TASK OBJECTIVE:
Taking the data below, please print only the lines from the line holding "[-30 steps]" to the line holding "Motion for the", inclusive, with pictures omitted.

*** SUPPLIED DATA

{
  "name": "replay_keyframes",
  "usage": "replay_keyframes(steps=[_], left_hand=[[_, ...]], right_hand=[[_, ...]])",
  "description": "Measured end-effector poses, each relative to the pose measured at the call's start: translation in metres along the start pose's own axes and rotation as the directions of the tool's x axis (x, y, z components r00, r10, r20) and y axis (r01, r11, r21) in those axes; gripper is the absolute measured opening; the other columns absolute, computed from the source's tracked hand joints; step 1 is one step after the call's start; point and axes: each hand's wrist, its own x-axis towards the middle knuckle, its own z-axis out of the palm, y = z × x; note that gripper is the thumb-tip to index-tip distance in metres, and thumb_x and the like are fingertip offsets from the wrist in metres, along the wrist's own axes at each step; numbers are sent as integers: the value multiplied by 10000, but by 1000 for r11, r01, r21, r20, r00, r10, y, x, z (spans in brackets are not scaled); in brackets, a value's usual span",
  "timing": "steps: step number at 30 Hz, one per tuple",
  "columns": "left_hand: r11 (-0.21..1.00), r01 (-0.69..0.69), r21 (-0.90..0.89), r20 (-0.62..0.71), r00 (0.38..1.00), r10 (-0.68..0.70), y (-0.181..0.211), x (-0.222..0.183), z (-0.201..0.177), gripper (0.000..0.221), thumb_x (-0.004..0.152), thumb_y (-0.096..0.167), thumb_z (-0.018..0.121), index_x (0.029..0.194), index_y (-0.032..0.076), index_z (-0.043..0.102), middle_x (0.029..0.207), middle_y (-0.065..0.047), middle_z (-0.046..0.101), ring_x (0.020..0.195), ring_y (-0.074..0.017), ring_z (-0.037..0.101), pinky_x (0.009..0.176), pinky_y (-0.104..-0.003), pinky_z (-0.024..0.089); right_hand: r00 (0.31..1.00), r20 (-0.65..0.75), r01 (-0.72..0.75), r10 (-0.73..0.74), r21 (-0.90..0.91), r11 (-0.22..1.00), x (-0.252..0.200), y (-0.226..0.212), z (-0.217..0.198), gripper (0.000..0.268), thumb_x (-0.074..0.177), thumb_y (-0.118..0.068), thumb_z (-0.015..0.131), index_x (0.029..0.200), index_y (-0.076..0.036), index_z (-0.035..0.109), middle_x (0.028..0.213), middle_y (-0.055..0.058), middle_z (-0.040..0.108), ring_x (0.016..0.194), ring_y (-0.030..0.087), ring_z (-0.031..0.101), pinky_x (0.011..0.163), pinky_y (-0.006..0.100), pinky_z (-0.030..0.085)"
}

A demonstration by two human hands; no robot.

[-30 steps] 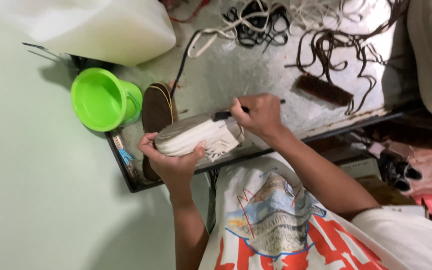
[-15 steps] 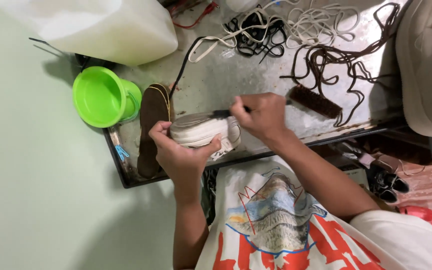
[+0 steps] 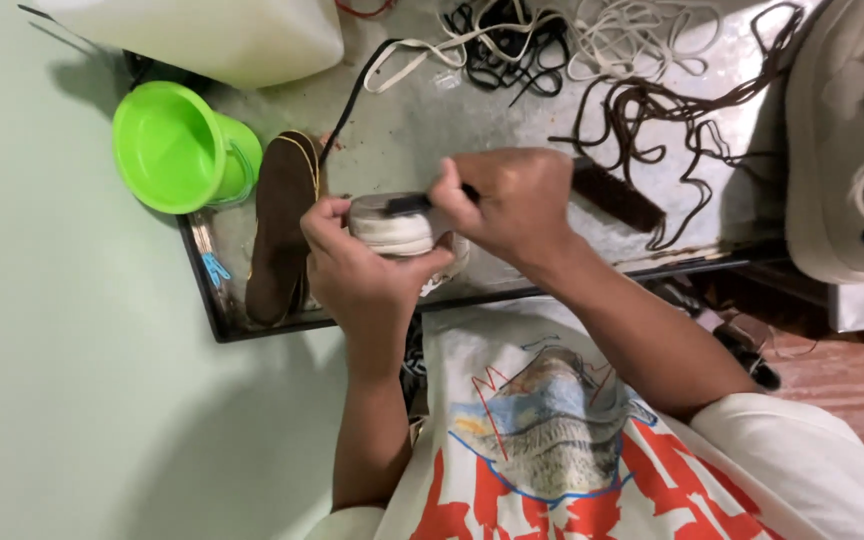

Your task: Applying glue to the edges of a shoe sole using a brush and then wiping the area with a cloth.

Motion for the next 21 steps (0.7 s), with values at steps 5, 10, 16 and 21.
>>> replay_keyframes(steps=[5,10,16,21], left_hand=[[998,17,64,15,1000,-18,1,7,12,1214,304,799,959,1218,104,566,1028,-85,738,898,-304,793,791,-434,632],[998,3,58,7,1000,-3,14,9,11,1161,347,737,987,1211,98,545,995,-83,704,879,-290,789,777,-406,633],[994,64,87,6,998,-65,20,11,5,1033,411,692,914,1219,160,551,988,-25,660,813,-297,787,715,-418,637],[997,80,12,134,988,-80,13,16,-8,1075,448,667,971,1228,77,525,956,-104,671,798,-340,792,699,-424,630]], right_hand=[[999,-36,3,-5,-76,997,-4,18,-18,468,1039,-262,635,589,-189,530,466,37,512,428,279,565,452,330,395],[991,-75,-108,109,21,994,-17,19,5,453,1028,-239,640,589,-208,532,464,36,496,436,287,546,465,310,395],[995,-99,30,-29,12,999,11,-21,-18,374,1032,-141,645,661,-134,688,488,54,580,420,272,578,453,319,433],[996,-42,-88,84,-97,991,-17,24,-16,471,1018,-213,630,576,-186,471,448,54,452,416,303,497,459,343,352]])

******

ANSWER AREA:
[-30 steps] 
[-15 steps] 
[+0 steps] 

Your task: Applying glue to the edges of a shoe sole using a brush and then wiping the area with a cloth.

Motion for the next 21 steps (0.7 s), with values at steps 5, 10, 16 and 21.

This exercise requires no further answer.